Menegoz, Martin
High-resolution simulation of the Alpine climate between 1850 and 2050
Postdoc WP3
Parcours et le projet
Martin Ménégoz focuses its researches on climate variability, its sensitivity to natural and anthropogenic forcings, and investigates the possibility to predict its evolution from seasonal to centennial timescales.After completing his PhD at Météo-France in 2009, where he investigated the interactions between atmospheric aerosols and the climate system, he worked in several French institutes to highlight the snow cover sensitivity to aerosol pollution. Apart from developing global and regional climate models, he coordinated field campaigns devoted to glaciological and atmospheric measurements. Research associate at the Barcelona Supercomputing Centre (Barcelona, Spain) from 2014, he sets up European climate services and produces quasi-operational forecasts at decadal timescales. Coordinator of a Spanish project, he investigates also the climate variability related to volcanic eruptions.
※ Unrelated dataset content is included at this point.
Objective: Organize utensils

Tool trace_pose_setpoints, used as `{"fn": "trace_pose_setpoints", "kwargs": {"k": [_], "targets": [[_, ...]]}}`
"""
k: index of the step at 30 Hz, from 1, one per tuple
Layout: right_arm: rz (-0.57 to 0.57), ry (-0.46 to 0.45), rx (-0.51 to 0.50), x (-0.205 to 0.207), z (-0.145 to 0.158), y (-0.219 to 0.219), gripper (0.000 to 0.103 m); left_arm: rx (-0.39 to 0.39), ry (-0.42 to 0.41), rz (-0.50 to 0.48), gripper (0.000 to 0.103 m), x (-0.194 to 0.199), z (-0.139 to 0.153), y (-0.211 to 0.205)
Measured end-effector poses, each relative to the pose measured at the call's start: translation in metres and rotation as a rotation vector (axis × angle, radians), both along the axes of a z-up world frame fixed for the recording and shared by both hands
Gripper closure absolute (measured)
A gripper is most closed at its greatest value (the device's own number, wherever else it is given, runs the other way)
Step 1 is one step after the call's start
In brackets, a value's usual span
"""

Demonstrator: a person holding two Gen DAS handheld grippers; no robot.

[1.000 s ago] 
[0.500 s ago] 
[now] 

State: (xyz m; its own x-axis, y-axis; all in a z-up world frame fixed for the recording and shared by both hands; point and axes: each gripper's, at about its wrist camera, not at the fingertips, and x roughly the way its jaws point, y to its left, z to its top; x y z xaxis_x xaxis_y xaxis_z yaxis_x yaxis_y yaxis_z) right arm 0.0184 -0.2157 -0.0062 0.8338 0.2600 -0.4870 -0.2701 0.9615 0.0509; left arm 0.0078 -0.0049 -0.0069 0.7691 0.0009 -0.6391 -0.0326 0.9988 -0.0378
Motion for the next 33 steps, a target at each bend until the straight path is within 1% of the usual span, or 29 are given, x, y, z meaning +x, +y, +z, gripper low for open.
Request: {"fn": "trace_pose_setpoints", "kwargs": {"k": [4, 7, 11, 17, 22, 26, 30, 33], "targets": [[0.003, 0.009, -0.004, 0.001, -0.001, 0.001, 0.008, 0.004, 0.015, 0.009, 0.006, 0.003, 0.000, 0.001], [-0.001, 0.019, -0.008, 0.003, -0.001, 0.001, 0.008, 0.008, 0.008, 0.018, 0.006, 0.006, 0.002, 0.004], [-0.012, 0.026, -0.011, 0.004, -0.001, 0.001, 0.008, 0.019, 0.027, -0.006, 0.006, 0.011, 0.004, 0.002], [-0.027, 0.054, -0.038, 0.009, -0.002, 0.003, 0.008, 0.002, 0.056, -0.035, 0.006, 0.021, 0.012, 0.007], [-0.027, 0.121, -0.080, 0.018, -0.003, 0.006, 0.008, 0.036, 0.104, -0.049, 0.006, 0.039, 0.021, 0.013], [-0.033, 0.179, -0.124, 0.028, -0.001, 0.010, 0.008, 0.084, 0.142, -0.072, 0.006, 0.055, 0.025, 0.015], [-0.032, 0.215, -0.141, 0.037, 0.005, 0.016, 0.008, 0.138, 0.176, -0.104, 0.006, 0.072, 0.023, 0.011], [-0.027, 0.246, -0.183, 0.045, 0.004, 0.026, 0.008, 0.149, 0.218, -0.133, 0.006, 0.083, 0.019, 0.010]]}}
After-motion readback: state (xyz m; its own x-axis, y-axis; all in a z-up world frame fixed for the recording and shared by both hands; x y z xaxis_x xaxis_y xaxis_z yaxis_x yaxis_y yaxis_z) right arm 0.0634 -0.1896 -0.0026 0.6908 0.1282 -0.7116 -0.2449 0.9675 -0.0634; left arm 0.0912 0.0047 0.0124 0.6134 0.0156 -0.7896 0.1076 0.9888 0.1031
Martin Ménégoz joined the “Institut des Sciences de l’Environnement” (IGE, Grenoble) in autumn 2017 to take part on the TRAJECTORIES initiative. He investigates the climate variability over the Alps during the last 150 years, and produces climate scenarios for the next 50 years over this mountain range, using innovative approaches: He produces high resolution simulations (i.e. 12km) of the Alpine climate between 1850 and 2050, by applying the regional climate model MAR constrained by atmospheric reanalyses and global simulations following climate projections. This dynamical downscaling approach is completed by bias corrections methods used to adjust MAR simulations as well as Euro-CORDEX climate data (http://euro-cordex.net), a task performed with the “Centre d’Étude de la Neige” (CEN, Météo-France, Grenoble). The data produced will be used to investigate the climate variability from decadal to centennial timescales, focusing on cryosphere and hydrosphere changes, extreme events, as well as on the time of emergence of anthropogenic climatic signals in the Alpine region.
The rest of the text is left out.